As mentioned previously, offshore asset protection jurisdictions are generally preferable to domestic jurisdictions. One major reason for this is that most states in the US view divorcing or former spouses as exception creditors. Domestic asset protection trusts are not effective in protecting assets from divorce in the majority of states that offer them. The only state which does not consider divorcing and former spouses to be exception creditors is Nevada.

Limited Liability Companies

Limited liability companies are separate legal entities from their owners. There are legal previsions such that they not subject to the claims of their owner’s creditors. Part of this is because the law considers these tools as legally separate from their owners. A bigger part of this is the charging order protection. That is, the statutes in many jurisdictions state someone suing a member of an LLC cannot readily take the company nor the assets inside. Thus, personal creditors of the owner are unable to make claims against assets held by the business. If a business entity owns the assets rather than an individual, such ownership can immunize them from claims a former spouse makes during or after a divorce. In addition, owner’s personal assets are relatively safe, in most cases, from the debts, obligations and claims against the business. It is important, however, that one does not use these assets like personal assets. Courts can order the seizure of assets that one uses business assets like one uses like personal assets in the same way they can order the seizure of other personal assets.

Prenuptial and Postnuptial Agreements

Prenuptial agreements are legal agreements which people enter into before marriage. The law refers to agreements made after a couple is married as postnuptial agreements. Courts may use these agreements to pre-determine the division of assets if a couple chooses to divorce.

The problem is that only 3% of those who are married are planning on getting married have a prenup. Part of the reason for this is that 62% of those surveyed recently revealed that they feel a request for a prenuptial agreement sends a negative message to the on who has not asked for one.  Moreover, 63% of them think that a prenup would put them at a greater risk of divorce.

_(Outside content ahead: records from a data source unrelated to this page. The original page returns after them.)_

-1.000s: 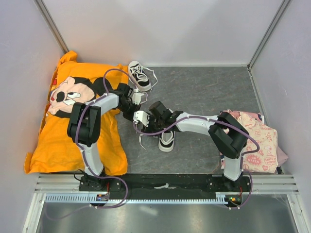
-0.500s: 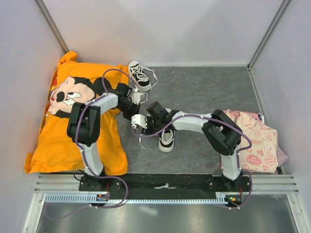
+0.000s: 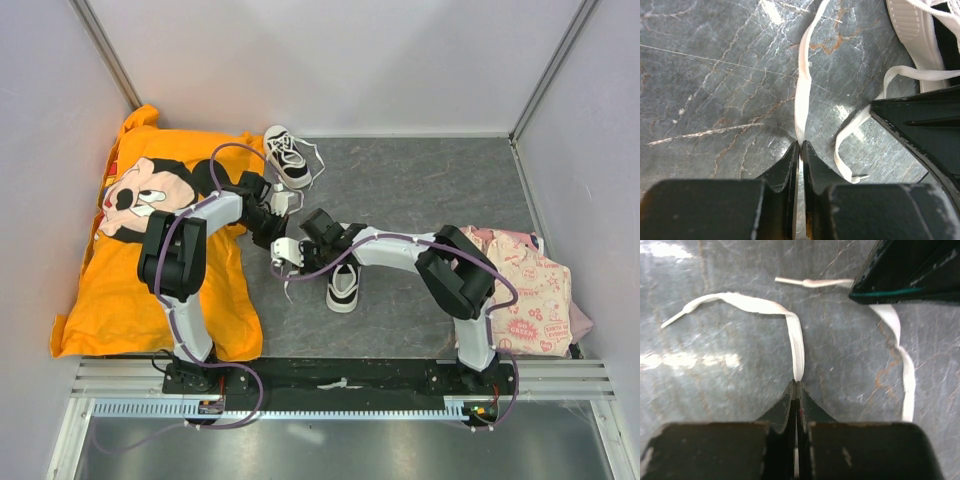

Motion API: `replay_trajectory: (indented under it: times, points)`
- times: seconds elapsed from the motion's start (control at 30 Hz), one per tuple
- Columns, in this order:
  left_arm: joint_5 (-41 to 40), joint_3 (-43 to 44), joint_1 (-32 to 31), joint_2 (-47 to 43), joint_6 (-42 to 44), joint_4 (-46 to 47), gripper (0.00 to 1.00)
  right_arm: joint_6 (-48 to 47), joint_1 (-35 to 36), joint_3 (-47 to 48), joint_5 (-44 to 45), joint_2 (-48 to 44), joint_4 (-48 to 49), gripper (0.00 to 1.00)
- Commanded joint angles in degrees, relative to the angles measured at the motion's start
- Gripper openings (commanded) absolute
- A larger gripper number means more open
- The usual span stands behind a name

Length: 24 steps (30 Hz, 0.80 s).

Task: Tie the shoes

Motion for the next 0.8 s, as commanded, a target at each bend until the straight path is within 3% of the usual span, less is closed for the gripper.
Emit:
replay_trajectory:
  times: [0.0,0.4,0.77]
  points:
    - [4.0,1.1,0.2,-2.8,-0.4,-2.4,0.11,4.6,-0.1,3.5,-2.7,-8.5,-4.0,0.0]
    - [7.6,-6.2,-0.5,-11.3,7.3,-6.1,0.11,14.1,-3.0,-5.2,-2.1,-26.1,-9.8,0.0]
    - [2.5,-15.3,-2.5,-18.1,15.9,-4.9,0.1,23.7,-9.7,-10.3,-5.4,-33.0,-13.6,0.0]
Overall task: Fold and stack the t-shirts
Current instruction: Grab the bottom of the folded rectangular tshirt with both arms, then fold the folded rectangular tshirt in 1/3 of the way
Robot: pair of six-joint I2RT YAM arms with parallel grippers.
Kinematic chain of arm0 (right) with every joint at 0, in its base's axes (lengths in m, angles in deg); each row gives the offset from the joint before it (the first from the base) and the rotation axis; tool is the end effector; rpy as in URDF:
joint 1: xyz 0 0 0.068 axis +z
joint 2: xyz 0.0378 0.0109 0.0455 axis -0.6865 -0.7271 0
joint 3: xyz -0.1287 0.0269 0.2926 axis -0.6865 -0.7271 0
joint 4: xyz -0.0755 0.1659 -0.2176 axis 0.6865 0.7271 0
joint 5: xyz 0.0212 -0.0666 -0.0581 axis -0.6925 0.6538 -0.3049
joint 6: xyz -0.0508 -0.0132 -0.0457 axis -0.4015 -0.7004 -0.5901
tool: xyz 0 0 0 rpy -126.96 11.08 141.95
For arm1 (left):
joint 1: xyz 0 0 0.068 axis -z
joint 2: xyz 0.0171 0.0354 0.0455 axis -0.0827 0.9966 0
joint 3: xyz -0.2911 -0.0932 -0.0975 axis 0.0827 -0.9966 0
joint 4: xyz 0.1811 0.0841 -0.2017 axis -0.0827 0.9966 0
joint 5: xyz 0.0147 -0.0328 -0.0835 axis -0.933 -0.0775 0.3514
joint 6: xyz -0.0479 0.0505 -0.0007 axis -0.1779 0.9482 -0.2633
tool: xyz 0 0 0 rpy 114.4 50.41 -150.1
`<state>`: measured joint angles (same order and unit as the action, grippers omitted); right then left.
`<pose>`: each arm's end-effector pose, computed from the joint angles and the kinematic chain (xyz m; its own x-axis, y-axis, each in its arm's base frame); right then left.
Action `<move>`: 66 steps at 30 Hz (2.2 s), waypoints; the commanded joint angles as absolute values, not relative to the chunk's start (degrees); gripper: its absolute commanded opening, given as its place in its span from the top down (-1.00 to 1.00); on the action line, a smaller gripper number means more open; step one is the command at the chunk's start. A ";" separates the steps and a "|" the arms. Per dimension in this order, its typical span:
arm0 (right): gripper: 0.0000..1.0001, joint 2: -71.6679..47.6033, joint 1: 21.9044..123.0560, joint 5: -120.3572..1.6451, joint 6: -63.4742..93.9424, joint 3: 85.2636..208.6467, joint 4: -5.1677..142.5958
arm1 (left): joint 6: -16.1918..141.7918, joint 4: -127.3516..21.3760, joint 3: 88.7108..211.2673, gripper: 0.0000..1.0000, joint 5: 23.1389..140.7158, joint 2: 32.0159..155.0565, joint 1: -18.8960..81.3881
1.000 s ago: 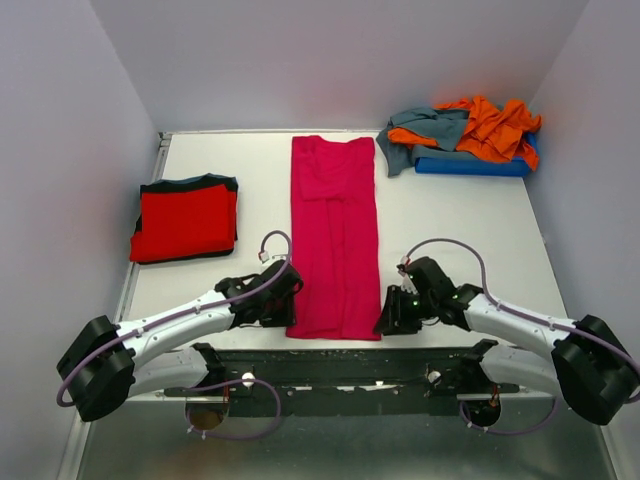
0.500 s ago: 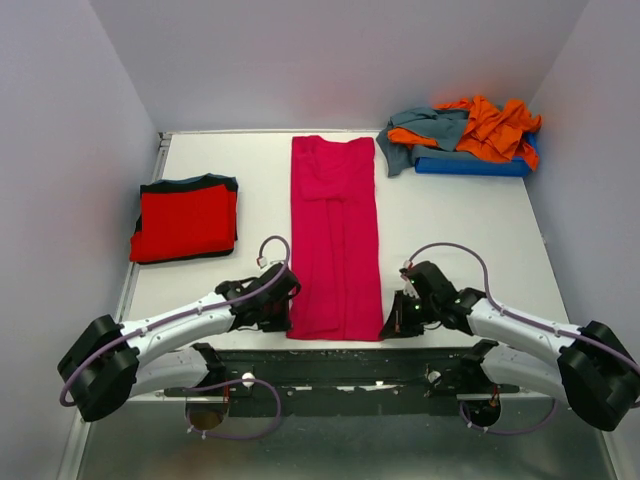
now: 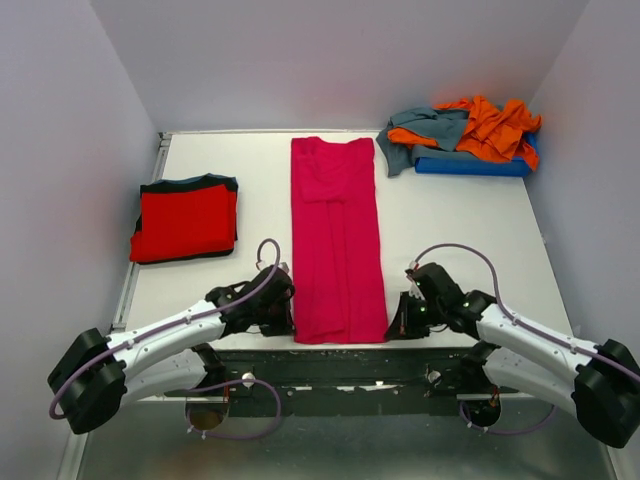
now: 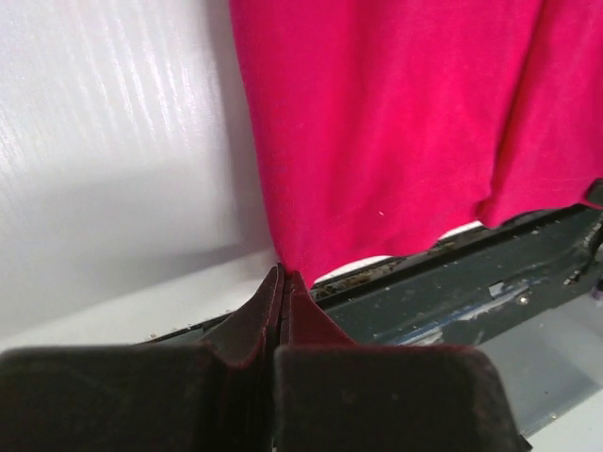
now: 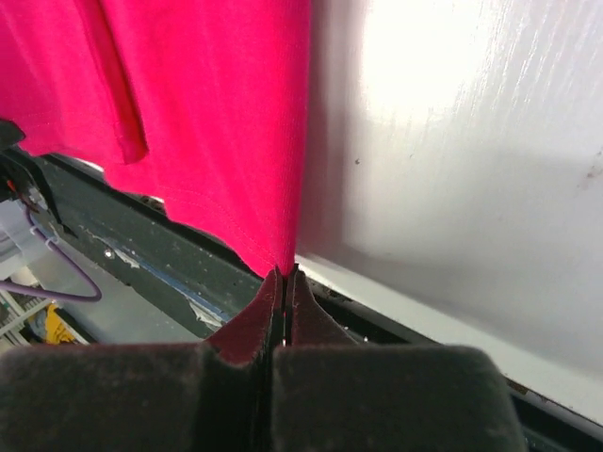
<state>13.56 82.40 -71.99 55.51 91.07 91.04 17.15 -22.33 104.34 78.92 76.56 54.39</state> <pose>0.1133 0.1171 0.1548 -0.9869 0.0841 -0.1374 -0.0118 0.8128 0.5824 0.1126 -0.1406 0.1760 -0.9676 -0.1544 -0.1998 -0.0472 0.8879 -0.4576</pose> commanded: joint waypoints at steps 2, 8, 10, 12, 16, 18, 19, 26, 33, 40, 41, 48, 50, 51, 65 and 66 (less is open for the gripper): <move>0.99 18.15 82.82 -70.00 55.27 93.29 97.21 | 15.05 -20.30 104.10 1.00 80.96 73.32 54.23; 0.99 18.95 82.82 -66.40 53.34 99.26 100.46 | 15.75 -22.76 106.82 1.00 81.14 73.33 53.09; 0.99 18.17 82.47 -64.03 52.98 101.72 100.81 | 17.77 -23.46 109.88 1.00 81.22 73.50 50.46; 0.99 15.71 81.07 -62.44 52.37 104.79 100.03 | 20.31 -23.64 113.57 1.00 80.00 75.07 46.34; 0.99 7.81 75.01 -64.10 50.70 111.82 95.12 | 25.06 -27.40 121.48 1.00 80.43 81.39 39.48; 0.99 2.81 71.32 -64.72 49.64 115.86 92.57 | 26.30 -29.25 125.09 1.00 80.35 86.04 36.75; 0.99 0.08 69.91 -64.81 48.94 118.14 92.12 | 26.65 -29.87 126.58 1.00 80.00 87.81 35.26; 0.99 -21.19 64.89 -66.92 46.83 138.09 92.81 | 24.90 -38.66 133.88 1.00 80.87 100.55 25.94; 0.99 -34.39 61.99 -67.89 46.56 151.20 94.48 | 25.77 -41.83 141.61 1.00 81.13 111.37 21.71; 0.99 -41.60 60.50 -67.45 46.12 158.94 97.30 | 28.06 -40.78 150.15 1.00 82.98 120.69 21.36; 0.99 -42.13 60.32 -67.36 46.04 159.30 97.12 | 28.15 -40.69 150.85 1.00 82.90 121.31 21.36; 0.99 -46.78 59.09 -67.89 45.95 163.68 97.03 | 28.76 -40.51 154.80 1.00 82.98 125.96 20.22; 0.98 -49.15 58.82 -68.67 46.21 165.53 97.03 | 28.68 -40.43 156.39 1.00 83.60 127.89 19.95; 0.87 -50.64 58.74 -69.37 46.04 166.84 96.77 | 28.76 -40.51 157.18 1.00 83.68 128.60 19.86; -0.19 -31.87 58.73 -66.65 44.54 141.58 87.65 | 34.65 -37.44 148.15 -0.53 79.20 119.48 21.18; -0.16 -30.28 58.73 -67.35 44.54 138.59 86.50 | 34.65 -37.70 145.78 -0.48 79.38 118.34 21.70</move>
<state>-37.47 59.08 -66.15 45.30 147.87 93.05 32.80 -37.93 152.58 80.41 124.69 20.39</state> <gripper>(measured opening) 0.608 0.778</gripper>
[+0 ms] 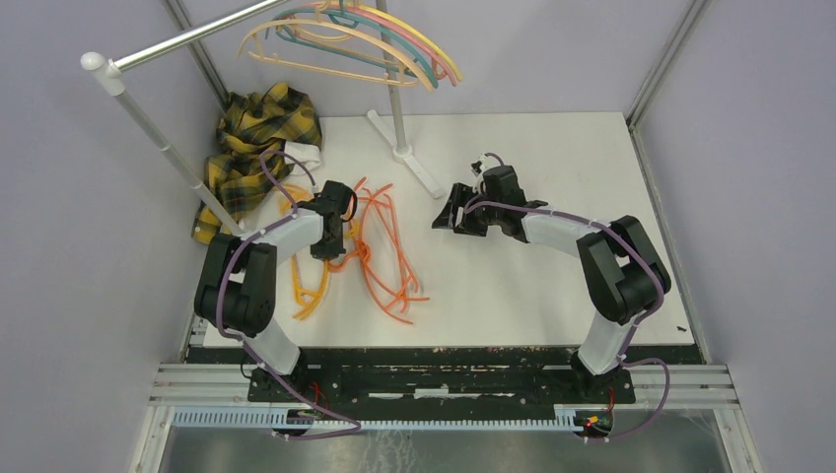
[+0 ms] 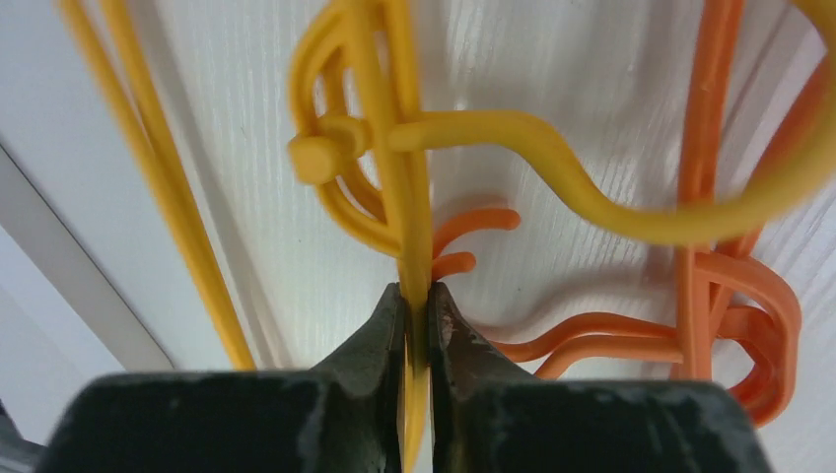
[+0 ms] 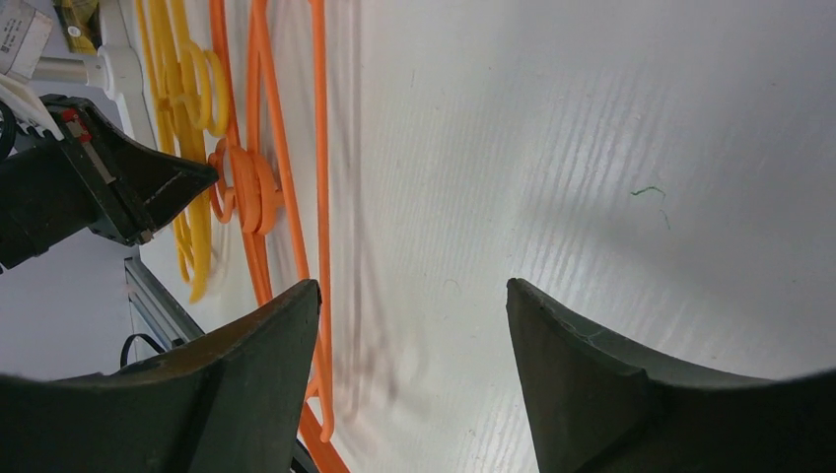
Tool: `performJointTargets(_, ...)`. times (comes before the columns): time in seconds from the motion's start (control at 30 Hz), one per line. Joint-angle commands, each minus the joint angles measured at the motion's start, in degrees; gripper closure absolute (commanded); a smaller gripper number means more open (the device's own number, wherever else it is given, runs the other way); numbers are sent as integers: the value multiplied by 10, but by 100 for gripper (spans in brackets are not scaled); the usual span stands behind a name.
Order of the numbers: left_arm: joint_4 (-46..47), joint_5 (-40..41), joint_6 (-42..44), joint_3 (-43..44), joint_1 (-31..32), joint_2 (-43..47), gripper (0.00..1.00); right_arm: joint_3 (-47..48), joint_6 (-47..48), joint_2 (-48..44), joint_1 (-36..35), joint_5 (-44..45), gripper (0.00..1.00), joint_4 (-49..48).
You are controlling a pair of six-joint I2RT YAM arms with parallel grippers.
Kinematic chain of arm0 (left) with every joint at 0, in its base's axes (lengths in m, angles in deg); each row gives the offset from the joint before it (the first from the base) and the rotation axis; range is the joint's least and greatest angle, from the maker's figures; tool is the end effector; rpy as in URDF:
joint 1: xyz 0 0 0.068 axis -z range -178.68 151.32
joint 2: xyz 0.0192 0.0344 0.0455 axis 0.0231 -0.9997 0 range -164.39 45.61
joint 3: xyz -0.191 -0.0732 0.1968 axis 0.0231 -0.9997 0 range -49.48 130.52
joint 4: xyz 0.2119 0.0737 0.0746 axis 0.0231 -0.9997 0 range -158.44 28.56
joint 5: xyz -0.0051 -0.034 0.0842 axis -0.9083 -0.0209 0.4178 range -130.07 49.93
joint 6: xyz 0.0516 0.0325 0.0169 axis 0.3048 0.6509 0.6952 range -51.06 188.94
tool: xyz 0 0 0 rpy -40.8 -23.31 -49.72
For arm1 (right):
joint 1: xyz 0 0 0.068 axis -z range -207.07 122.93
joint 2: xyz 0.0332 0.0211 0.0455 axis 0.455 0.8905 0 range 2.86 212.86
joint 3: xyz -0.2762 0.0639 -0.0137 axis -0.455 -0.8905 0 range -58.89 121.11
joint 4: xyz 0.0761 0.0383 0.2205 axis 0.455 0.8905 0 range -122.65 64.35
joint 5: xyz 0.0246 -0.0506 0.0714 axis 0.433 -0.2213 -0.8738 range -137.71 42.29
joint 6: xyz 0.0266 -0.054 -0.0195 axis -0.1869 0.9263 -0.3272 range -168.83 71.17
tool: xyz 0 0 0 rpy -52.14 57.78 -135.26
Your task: Organize the hangers
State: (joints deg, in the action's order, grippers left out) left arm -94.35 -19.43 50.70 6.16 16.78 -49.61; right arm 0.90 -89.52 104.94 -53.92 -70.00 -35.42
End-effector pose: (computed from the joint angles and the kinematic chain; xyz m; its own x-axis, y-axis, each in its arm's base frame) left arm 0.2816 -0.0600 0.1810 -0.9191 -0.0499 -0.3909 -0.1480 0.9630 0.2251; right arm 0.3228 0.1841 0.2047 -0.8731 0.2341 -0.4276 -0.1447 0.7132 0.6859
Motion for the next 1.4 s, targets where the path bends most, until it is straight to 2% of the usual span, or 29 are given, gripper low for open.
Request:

The majority of states require that prenuptial and postnuptial agreements be made in writing. In order the law to consider the pre-divorce planning agreement as valid, both parties must enter into the agreement voluntarily.

The Downside

The downside to prenuptial and postnuptial agreements is that they may not provide adequate asset protection in divorce. This is because they are usually entered into while the relationship between the couple is happy. An overly rosy outlook can cause individuals to enter into agreements which may be too generous or not represent their legal best interest.

Former spouses commonly challenge prenuptial and postnuptial agreements. A former spouse generally must prove that the agreement was made as the result of undue influence and/or misrepresentation in order to have it set aside. Courts consider several factors with regards to setting aside a prenuptial or postnuptial agreement. Extreme disparities between the parties in age or knowledge are among these factors. They also include lack of adequate counsel and vulnerabilities created by mitigating circumstances like poverty, pregnancy, or illness.

Prenuptial and postnuptial agreements can be useful tools for asset protection planning. However, they certainly are not 100% effective in all circumstances. It is always advisable to combine prenuptial and postnuptial agreements with other asset protection structures, like those described above. The main advantage of getting a prenuptial and postnuptial advantage in addition to using other asset protection structures has to do with real estate. Real estate is always subject to the law of the jurisdiction where it is located. As a result, holding real estate in a trust or limited liability business entity may not be effective to protect it in the event of divorce. Having a prenuptial or postnuptial agreement which determines the division of any real property that a couple owns can be beneficial in this regard.